If you ever doubted that San Francisco is a mystical, magical city, then go by there when the fog is swirling. You'd swear you stepped into the enchanted forest of A Midsummmers' Night Dream.

Since today called for some retail therapy, I treated myself to a book that had been long out of print that appeared without warning at Skylight Bookstore, an architectural study of Miami Beach Ocean Drive by ciudadcity.

Click on the header at top to learn more about Laguna Honda and impress your know-it-all-friends in the City with what you've learned of the history hidden-in-plain-sight.

Thursday, October 11, 2007

So, Turkey has a problem with the word "genocide"

Accused of, admitted to, or accounted with genocide:*

The Congo
The Dominican Republic
El Salvador
The Netherlands
Republic of South Africa
The United Kingdom
United States

*a very incomplete, partial list

Saturday, October 06, 2007

Aliens in America

I admit that I've become rather superstitious when it comes to talking about my favorites among new shows, but the new CW comedy, Aliens in America, needs all the buzz it can get.

NPR reported this morning that the pilot had a less than promising market share; yet it has been screened with great success around the country for a variety of community groups and even in college classes.

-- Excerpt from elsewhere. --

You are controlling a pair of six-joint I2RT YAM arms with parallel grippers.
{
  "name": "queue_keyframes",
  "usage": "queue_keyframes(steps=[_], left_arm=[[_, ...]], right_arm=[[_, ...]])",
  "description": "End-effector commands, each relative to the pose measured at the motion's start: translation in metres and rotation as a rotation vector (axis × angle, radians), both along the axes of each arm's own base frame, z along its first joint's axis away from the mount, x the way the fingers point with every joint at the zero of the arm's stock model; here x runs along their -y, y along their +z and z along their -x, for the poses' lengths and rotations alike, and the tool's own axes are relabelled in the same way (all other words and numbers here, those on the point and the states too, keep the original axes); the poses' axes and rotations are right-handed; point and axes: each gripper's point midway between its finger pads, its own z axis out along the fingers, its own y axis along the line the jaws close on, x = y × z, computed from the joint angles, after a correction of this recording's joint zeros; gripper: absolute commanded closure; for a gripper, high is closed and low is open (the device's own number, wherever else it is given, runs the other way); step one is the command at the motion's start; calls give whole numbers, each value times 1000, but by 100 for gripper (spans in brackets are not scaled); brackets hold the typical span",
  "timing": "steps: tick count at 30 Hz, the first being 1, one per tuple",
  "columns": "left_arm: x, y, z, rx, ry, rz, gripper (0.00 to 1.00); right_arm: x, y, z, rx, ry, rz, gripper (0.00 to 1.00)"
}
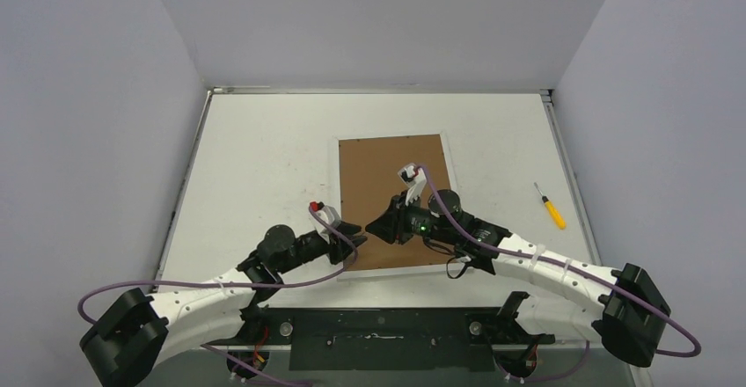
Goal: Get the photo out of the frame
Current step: Adjust the screwdriver.
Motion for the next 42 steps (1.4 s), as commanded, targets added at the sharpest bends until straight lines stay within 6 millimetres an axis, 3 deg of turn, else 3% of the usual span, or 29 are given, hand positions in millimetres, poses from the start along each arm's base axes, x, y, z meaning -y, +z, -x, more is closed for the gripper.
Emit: queue_keyframes(steps=[1, 3, 9, 12, 15, 19, 27, 32, 42], left_arm=[[18, 28, 6, 168, -120, 8, 84], [20, 22, 8, 191, -151, -31, 100], [21, 7, 16, 273, -222, -106, 100], [21, 1, 17, 279, -237, -128, 100], [23, -3, 19, 284, -258, -145, 100], [26, -7, 24, 282, -295, -164, 100], [34, -16, 31, 280, -346, -214, 100], [36, -19, 32, 275, -350, -228, 100], [38, -25, 31, 268, -348, -258, 100]], right_arm=[[-11, 25, 2, 12, 63, -43, 94], [-11, 21, 5, -6, 84, -18, 88], [7, -10, 16, -171, 166, 149, 60], [17, -12, 22, -241, 203, 154, 42], [27, -7, 21, -276, 215, 143, 35], [32, -10, 23, -325, 249, 170, 36], [24, -13, 27, -395, 301, 163, 42], [21, -18, 25, -422, 298, 164, 53], [17, -24, 27, -448, 303, 165, 65]])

And it's funny, clever and smart. And thought provoking.

Maybe, just maybe, Americans will stop for a moment to think about some of their less-than-well-founded ideas about other peoples. Perhaps they will even think about what other people around the world think of Americans --and why. And perhaps, if we can all share a laugh together, it will be a step in the right direction to getting people to understand each other.

At any rate, the folks behind Aliens in America have created something that helps television live up to its potential. They have every reason to be proud of what they've done.

A note of caution to the paparazzi

When Elizabeth I got pissed off, she imprisoned Mary Queen of Scots in this tower for nearly a year...

Now that Elizabeth II is mad at the paparazzi for chasing Prince William, they would do well to remember that the torture equipment reportedly is still in good working order.